The present disclosure relates generally to substrate ion exchange systems and methods of maintaining and controlling such systems. More particularly, the various embodiments in this disclosure relate to ion exchange systems for glass, glass-ceramic and ceramic articles with single- and multi-component molten ion exchange baths, along with methods for maintaining and controlling such systems.

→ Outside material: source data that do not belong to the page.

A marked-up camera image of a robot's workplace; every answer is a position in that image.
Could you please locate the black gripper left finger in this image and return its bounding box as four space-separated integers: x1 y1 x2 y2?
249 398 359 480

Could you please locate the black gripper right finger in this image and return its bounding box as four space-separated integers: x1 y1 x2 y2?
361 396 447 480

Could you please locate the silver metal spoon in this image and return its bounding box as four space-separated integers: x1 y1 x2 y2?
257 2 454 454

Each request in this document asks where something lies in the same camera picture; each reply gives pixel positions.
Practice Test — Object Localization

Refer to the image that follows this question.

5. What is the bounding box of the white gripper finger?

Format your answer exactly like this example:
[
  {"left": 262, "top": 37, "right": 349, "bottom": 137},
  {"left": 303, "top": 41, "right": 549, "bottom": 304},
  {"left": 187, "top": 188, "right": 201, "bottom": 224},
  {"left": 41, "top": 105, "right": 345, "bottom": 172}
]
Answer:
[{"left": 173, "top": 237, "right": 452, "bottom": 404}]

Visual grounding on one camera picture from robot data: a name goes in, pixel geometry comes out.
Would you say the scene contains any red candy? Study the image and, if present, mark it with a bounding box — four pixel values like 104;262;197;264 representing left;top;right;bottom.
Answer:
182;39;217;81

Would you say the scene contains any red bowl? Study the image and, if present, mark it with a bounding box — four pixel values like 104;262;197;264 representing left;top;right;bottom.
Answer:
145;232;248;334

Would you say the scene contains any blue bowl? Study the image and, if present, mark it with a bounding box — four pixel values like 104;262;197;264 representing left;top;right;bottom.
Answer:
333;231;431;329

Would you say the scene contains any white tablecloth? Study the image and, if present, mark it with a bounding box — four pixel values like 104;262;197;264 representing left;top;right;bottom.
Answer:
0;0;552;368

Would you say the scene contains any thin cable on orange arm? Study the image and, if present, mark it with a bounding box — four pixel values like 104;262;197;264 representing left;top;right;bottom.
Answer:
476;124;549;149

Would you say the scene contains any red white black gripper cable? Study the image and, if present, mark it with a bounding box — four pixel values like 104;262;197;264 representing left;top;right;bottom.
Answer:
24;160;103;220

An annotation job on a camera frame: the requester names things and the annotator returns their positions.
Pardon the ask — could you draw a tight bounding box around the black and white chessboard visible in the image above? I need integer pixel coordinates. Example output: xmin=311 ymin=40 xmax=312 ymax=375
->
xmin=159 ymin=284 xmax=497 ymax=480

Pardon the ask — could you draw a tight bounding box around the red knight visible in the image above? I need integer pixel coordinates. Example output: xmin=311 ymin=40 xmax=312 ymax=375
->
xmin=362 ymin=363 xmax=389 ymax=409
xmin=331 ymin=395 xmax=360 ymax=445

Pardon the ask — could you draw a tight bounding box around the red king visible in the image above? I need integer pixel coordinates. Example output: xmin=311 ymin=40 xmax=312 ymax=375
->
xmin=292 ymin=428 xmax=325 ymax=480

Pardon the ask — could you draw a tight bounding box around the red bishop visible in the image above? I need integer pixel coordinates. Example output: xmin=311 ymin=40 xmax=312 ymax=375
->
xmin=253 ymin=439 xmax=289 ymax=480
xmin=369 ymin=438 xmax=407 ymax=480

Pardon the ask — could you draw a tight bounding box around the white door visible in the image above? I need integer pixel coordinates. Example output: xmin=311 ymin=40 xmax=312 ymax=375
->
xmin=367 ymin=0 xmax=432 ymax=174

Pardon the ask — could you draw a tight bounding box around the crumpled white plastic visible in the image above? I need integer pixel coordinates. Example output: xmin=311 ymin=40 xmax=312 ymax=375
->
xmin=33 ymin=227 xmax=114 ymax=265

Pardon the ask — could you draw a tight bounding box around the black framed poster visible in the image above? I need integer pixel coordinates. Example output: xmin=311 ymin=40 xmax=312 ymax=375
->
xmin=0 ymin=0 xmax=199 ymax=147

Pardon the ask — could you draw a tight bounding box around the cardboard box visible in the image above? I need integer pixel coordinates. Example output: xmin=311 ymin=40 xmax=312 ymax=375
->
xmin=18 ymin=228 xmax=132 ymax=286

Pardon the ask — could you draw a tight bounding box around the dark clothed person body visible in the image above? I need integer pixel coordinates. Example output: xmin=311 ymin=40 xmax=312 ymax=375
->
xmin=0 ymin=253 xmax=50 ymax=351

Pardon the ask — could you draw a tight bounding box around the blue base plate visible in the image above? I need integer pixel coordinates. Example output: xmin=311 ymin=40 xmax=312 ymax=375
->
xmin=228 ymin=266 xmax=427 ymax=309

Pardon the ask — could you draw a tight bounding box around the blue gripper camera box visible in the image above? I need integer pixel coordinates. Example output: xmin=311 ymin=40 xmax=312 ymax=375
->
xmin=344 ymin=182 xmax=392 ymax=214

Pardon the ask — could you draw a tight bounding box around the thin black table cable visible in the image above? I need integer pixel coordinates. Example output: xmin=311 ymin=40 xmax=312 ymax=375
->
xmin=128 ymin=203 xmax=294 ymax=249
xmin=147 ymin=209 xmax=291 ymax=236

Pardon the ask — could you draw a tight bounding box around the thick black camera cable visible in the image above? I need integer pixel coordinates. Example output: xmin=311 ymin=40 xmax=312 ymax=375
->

Ion exchange (IOX) processes are employed to vary and control the concentration of metal ions in various glass, glass-ceramic and ceramic substrates through localized compositional modifications. These compositional modifications in the substrates can be used to modify certain substrate properties. For example, alkali metal ions (e.g., Na and K ions) may be imparted into surface regions of substrates as a strengthening mechanism. As another example, various heavy metal ions (e.g., Ag, Cu and Zn ions) can be imparted into surface regions of substrates to provide the substrate with anti-microbial properties. In some instances, the substrate may include some alkali metal ions enhancing the strength of the substrate (hereinafter, such substrates may be referred to as “strengthened substrates”), and may be further modified with one or more heavy metal ions to provide anti-microbial properties.
These IOX processes often involve the immersion of substrates in a molten salt bath at elevated temperatures. The molten salt bath includes metal ions intended to be introduced into the substrates. Ions in the substrates are exchanged with the metal ions in the bath during the IOX processes. As such, the control of the concentration of the metal ions in the bath is important in controlling the quantity of ions that are exchanged with the substrates during the IOX processes. These concentration levels can change over time as metal ions in the bath are consumed and replaced by ions exchanged from the substrate (e.g., “effluent ions”). At some point in time, the concentration of the metal ions in the bath falls below a practical level for imparting the desired property in the substrate through the IOX process. In manufacturing, however, it is often not practical or cost effective to use a “fresh” ion exchange bath for each substrate ion exchange run to account for these metal ion consumption issues.
Accordingly, there is a need to develop systems and methods suitable for manufacturing operations that take into account the changes in metal ion concentration in ion exchange baths over time associated with IOX processing of substrates.